Собственно говоря, и история эта началась с того, что только благодаря своему опыту Шерехову поручили дело особо деликатное, которое другого бы поставило в весьма затруднительное положение, а Мишу только раззадорило.
Однажды утром, когда сейф еще не был открыт и Шерехов просматривал газеты на предмет какого-нибудь скандала, а напарник гонял на компьютере очередного "геппера", Мише позвонил Начальник. Если бы в то утро Шерехов мог предвидеть все последствия этого звонка, то он проявил бы больше прыти, собираясь под ясные очи руководства отдела. А не стал бы по дороге заходить к знакомым и друзьям обменять видеокассеты, и послушать свежий анекдот, а заодно "стрельнуть" хороших сигарет – свои он курить бросил не из-за экономии, а из-за принципа.
Когда он, наконец, переступил порог кабинета Начальника, стрелки настенных часов приближались к одиннадцати.
– Заходи, спринтер! – обрадовался Шерехову Начальник
Удобно расположившись за "Т"– образным столом темного благородного дерева, Шерехов небрежно бросил перед собой видеокассеты и папку с исполненными документами, докладывать которые ему приходилось Начальнику с периодичность смены лунных фаз и небрежно, но с уважением во взгляде спросил:
– Ну, Михайлыч, опять вагоны с сахарным песком?
– Нет, Миша, теперь дело серьезное, – вздохнул Михайлыч и передал Шерехову шифровку на которой красным карандашом была выведена страшная буква "К". Для несведущих буква "К" не означала ничего. Но все сотрудники оперативного управления знали, что буква "К" – это литера контрольного документа, исполнение которого отслеживалось специально подготовленными всем своим богатым жизненным опытом и интеллектом людьми. И люди эти обязательно спросят с человека, которому будет расписан такой страшный документ: "Доложите нам!" И спрашивать будут так каждый день, пока измученный напряжением мысли работник увядшим голосом выдавит из себя номер справки рожденной им в муках оперативного творчества, напрочь перекрывающей требования ненавистного листка с литерой "К".
Итак, перед Шереховым лежала шифровка из одного южного приморского города необъятной России, известного своими черными ночами. И из этой шифровки следовало, что вот такими черными ночами хитрый и коварный враг не только сам пересчитывал вагоны с гуманитарной помощью, идущие из России в братские республики, охваченные братскими разборками друг с другом, но и подговаривал некоторых несознательных российских граждан помогать им в этих подсчетах. Причем враг был так хитер и коварен, что черными ночами при пересчете вагонов не пользовался фонарями, а определял их общее количество, считая на слух парные стуки вагонных колес на стыках рельсов.
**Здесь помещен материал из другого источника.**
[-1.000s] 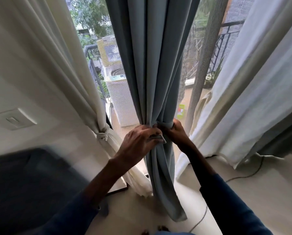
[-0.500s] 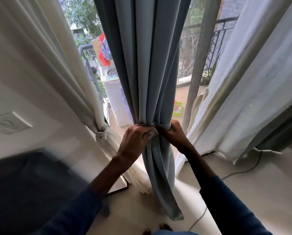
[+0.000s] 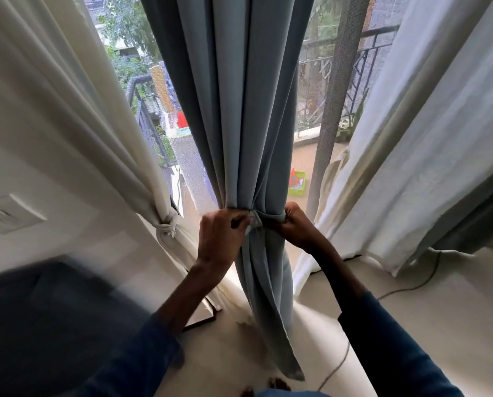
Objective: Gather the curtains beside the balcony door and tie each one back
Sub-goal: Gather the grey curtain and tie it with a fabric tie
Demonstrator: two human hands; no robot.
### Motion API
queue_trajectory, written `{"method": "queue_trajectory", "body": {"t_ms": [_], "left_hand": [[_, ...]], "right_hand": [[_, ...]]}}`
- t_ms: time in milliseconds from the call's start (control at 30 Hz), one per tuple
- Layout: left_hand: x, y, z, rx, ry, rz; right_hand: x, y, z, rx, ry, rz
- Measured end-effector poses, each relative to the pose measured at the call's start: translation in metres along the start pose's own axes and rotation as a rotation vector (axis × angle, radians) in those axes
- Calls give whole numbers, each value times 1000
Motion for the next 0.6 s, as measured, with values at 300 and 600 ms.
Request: {"method": "queue_trajectory", "body": {"t_ms": [300,600], "left_hand": [[6,3,-11,20,55,20],[6,19,-27,-55,93,179]], "right_hand": [[0,5,1,170,128,-113],[6,3,13,81,29,-80]]}}
Point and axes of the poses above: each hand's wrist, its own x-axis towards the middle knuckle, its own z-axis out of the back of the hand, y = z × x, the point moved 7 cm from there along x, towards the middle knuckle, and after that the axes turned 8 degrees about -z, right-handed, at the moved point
А белыми днями враг отсыпался и вел благопристойный образ жизни, чем и выделялся от остальных граждан – от честных тем, что днем отсыпался, а от нечестных тем, что вел благопристойный образ жизни.
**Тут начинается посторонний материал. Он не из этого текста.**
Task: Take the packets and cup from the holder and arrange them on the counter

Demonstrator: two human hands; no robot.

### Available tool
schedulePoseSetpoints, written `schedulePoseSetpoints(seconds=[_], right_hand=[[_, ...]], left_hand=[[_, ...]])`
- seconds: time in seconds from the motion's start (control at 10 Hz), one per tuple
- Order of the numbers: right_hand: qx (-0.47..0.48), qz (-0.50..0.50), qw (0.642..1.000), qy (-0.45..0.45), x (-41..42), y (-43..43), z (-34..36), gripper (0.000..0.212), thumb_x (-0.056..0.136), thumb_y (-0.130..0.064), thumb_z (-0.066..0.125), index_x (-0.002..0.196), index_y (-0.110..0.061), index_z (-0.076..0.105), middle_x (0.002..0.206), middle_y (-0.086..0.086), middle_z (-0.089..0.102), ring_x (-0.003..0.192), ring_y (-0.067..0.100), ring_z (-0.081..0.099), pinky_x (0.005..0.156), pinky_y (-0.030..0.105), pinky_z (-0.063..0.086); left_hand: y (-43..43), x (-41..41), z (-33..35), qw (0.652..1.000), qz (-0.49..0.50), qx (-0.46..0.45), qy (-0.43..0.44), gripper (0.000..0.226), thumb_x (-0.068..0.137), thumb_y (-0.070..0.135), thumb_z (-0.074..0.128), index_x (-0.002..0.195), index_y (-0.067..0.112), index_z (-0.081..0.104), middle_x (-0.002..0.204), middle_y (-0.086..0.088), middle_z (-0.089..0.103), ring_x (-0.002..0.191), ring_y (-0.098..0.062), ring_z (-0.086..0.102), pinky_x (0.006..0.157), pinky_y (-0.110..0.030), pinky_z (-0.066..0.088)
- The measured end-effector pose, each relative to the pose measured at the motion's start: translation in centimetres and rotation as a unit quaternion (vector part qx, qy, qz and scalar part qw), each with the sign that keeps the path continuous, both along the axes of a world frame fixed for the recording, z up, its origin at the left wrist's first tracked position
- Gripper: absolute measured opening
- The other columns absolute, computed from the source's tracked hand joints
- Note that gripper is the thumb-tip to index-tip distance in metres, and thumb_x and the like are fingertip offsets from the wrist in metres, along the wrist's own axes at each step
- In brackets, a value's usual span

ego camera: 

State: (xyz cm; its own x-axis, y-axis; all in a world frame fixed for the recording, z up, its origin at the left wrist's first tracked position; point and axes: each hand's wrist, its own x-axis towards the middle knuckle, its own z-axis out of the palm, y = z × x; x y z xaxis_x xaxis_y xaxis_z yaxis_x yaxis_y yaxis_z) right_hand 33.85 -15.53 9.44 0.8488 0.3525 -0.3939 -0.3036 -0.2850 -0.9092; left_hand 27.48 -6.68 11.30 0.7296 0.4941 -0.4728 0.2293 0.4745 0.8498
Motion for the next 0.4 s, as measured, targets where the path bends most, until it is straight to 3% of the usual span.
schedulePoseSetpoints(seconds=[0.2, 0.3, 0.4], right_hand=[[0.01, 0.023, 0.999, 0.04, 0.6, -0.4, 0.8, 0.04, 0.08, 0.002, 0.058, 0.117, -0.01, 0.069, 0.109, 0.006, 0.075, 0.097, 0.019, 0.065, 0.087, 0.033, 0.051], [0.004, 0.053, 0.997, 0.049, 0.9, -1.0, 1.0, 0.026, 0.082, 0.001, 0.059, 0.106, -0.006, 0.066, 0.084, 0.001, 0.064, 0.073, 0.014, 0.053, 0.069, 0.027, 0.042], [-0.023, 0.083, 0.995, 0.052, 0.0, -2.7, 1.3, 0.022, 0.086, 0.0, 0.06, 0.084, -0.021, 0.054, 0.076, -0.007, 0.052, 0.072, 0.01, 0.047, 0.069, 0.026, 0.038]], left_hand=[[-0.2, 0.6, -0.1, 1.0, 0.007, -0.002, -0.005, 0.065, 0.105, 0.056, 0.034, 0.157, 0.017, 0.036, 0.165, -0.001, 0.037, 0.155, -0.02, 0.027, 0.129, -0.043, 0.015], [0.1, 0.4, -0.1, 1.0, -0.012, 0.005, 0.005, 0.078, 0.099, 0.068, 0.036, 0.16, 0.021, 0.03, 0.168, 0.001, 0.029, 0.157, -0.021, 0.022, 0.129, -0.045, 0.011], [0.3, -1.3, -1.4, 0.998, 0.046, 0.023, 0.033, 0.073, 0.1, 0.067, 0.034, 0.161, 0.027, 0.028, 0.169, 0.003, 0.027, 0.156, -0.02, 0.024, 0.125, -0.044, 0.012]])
Враг попал в поле зрения местных чекистов, и спустя полгода встал вопрос, что с ним делать в условиях демократии, гласности и всепрощенческой братской любви российского народа к остальным братским и сестринским народам, которые, впрочем, умело скрывали свои горячие чувства к России под лозунгами самоопределения и независимости от опостылевшей им "империи". И совет чекисты южного города спрашивали у Москвы. А в Москве единственно правильный ответ мог дать только Шерехов, это было известно даже Начальнику, собственно поэтому, Миша и прощал себе некоторые вольности в обращении с руководством. Дочитав шифровку, Шерехов уже был готов дать совет, подкупающий своей новизной, но Михайлыч, поняв, что сейчас опять начнется оперативный экспромт" крупного специалиста по гуманитарной помощи", поспешил взять инициативу в свои руки.
– Не спеши, Миша, подумай, а, главное, – здесь Начальник потупил глаза, – собирай вещи, придется ехать к коллегам в Сочи.
"Ща!", – хотел было возмутиться Шерехов, но вовремя сообразил, что ехать надо к морю за государственный счет, жить и кушать надо будут тоже за деньги налогоплательщика и тут же выразил готовность ехать на помощь сочинским коллегам.